Gommoni Callegari punta anche sui tender: acquisita Geniuss
Gommoni Callegari punta anche sui tender: acquisita Geniuss
Per Gommoni Callegari l’acquisizione di Geniuss rappresenta molto più dell’ingresso di un nuovo marchio nel proprio portafoglio. L’operazione aggiunge infatti competenze produttive, una linea di tender già affermata sui mercati internazionali e soprattutto un brevetto che ha reso riconoscibile il marchio nel settore.
La strategia del cantiere di Anagni è quella di estendere la propria offerta verso il segmento dei tender, trasferendo alla produzione Geniuss il proprio know-how ingegneristico e industriale. L’intera attività produttiva sarà concentrata negli stabilimenti Callegari, dove oggi è previsto anche il futuro sviluppo della gamma. Il marchio Geniuss manterrà comunque una propria identità all’interno del Gruppo.

L’acquisizione comprende anche la continuità manageriale dell’azienda. Claudia De Sanctis, amministratrice di Geniuss, continuerà infatti a ricoprire il proprio ruolo, lavorando insieme al management di Gommoni Callegari nelle attività operative e di sviluppo, con l’obiettivo di rafforzare la presenza internazionale del marchio e sostenerne la crescita tecnologica e commerciale.
Il programma industriale prevede inoltre la realizzazione di una nuova famiglia di tender in carbonio, costruiti con processi di infusione per contenere i pesi, oltre alla possibilità di introdurre motorizzazioni elettriche in funzione dell’evoluzione del mercato.

L’elemento che ha reso Geniuss un riferimento nel settore è il sistema brevettato di traslazione del motore fuoribordo. Attraverso un meccanismo basato sullo “sdoppiamento di due elementi”, il propulsore viene traslato all’interno del tender grazie a un supporto scorrevole e all’abbattimento dello specchio di poppa.

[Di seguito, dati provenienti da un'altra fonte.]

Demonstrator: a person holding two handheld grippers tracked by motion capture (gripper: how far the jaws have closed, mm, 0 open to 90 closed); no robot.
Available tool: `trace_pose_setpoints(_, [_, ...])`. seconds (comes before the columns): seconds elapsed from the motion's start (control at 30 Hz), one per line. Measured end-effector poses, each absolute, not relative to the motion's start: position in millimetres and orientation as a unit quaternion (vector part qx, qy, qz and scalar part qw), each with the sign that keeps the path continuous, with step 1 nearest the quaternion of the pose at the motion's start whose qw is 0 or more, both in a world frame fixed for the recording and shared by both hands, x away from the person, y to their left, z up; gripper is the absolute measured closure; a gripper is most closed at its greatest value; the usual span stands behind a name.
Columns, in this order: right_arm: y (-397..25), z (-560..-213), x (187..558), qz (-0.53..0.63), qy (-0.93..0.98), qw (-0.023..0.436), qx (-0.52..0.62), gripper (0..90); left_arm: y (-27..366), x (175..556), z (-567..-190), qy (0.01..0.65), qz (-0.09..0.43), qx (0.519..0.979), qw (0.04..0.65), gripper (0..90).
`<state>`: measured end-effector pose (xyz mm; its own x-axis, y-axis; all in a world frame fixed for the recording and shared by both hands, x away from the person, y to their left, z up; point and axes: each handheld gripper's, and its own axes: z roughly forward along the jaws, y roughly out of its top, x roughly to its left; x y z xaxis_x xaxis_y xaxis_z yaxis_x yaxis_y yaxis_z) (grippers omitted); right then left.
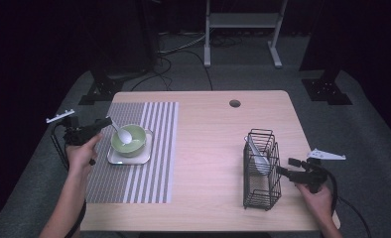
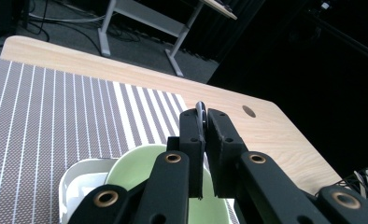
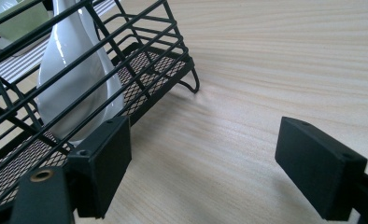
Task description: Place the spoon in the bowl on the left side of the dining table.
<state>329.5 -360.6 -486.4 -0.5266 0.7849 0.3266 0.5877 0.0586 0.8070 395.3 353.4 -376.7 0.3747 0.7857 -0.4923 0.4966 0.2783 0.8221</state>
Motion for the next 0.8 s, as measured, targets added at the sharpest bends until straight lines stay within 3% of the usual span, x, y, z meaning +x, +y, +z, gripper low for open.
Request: trace_pose_setpoints(0.8, [-359.7, -486.5, 329.9, 0.491, 0.722, 0.098, 0.477, 17.4, 364.3, 397.8, -400.8, 0.574, 0.110, 0.573, 0.575, 85.2])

Tale soluzione elimina l’ingombro del piede del motore quando il battello è stivato sulla piattaforma di poppa, consentendo di alloggiare tender di dimensioni maggiori in spazi contenuti. Il sistema contribuisce inoltre a migliorare la distribuzione dei pesi durante le operazioni di varo e alaggio, riduce l’attrito nel caso di traino e limita i rischi legati all’esposizione del piede e dell’elica. Il comando può essere manuale oppure elettroidraulico, con azionamento anche tramite telecomando.